Task instructions >>
In the data below, begin at the line with "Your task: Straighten" and stop after the line with "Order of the"; output those lines exactly and no pictures.

[Collection entries]
###

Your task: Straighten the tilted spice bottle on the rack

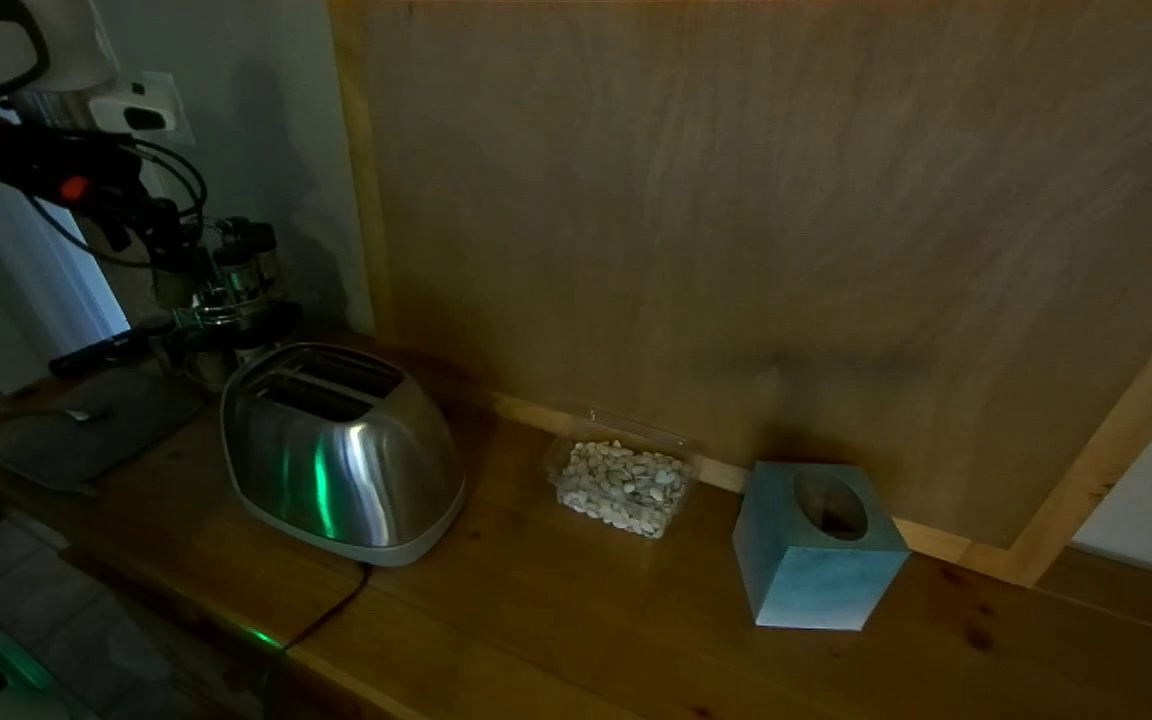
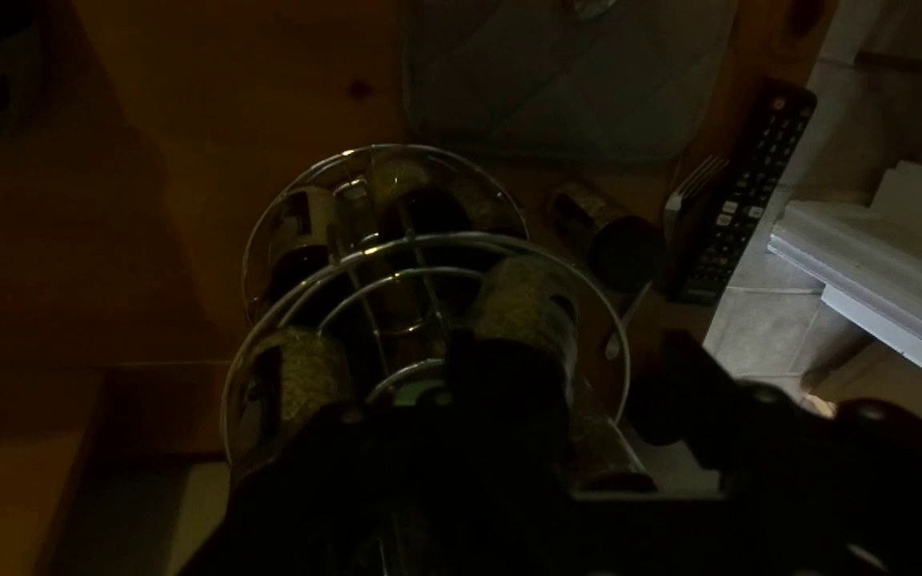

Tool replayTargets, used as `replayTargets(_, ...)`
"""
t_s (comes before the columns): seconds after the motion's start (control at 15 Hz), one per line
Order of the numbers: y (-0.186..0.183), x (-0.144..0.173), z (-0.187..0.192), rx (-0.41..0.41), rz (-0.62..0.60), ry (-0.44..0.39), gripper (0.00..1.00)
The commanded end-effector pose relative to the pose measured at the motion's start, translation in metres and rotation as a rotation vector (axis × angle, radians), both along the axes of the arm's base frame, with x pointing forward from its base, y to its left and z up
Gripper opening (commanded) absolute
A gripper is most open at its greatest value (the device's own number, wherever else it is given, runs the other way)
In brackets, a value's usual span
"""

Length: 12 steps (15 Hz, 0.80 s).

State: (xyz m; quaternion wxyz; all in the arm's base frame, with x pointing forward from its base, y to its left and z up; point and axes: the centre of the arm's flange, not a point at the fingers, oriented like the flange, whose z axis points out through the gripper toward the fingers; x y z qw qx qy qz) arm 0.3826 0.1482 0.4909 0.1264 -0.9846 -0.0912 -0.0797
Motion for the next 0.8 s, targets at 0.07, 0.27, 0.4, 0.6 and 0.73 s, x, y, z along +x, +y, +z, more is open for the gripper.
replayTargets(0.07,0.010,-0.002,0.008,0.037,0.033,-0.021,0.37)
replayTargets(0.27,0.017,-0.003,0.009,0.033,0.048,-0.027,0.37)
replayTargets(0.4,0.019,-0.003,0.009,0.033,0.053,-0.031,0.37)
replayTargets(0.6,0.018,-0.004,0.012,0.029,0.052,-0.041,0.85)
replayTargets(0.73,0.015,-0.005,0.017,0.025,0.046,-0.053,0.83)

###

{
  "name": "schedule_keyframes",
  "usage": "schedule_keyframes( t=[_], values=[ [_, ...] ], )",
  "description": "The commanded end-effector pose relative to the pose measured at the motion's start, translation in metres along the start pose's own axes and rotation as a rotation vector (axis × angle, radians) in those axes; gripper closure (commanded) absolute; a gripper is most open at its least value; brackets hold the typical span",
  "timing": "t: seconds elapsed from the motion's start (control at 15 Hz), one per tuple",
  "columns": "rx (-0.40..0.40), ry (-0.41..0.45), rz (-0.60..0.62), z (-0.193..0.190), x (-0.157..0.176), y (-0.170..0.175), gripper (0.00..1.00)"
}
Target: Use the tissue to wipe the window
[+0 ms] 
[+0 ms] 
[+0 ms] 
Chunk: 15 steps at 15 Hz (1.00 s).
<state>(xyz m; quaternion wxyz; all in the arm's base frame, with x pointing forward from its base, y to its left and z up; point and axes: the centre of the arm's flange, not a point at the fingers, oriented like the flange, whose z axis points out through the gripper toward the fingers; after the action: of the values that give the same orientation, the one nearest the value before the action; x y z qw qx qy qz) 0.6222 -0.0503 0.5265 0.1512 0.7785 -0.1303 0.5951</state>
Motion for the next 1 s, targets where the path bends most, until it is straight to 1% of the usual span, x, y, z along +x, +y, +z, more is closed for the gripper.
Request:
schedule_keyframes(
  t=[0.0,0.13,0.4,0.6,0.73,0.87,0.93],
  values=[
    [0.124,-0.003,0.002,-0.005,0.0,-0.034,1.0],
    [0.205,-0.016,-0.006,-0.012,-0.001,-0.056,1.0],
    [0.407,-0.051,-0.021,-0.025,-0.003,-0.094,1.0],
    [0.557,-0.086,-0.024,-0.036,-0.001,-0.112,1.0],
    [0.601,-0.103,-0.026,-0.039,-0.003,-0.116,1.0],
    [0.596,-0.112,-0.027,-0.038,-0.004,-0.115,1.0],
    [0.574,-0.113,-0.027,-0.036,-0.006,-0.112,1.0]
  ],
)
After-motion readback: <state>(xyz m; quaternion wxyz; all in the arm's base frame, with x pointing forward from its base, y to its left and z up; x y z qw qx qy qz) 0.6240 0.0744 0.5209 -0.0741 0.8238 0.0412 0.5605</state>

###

Solution below >>
Your task: Straighten the tilted spice bottle on the rack


Tool replayTargets, used as `replayTargets(_, ...)`
"""
t_s (comes before the columns): seconds after the motion's start (control at 15 Hz), one per line
Order of the numbers: y (-0.186..0.183), x (-0.144..0.173), z (-0.187..0.192), rx (-0.41..0.41), rz (-0.62..0.60), ry (-0.44..0.39), gripper (0.00..1.00)

With that, the exercise is done.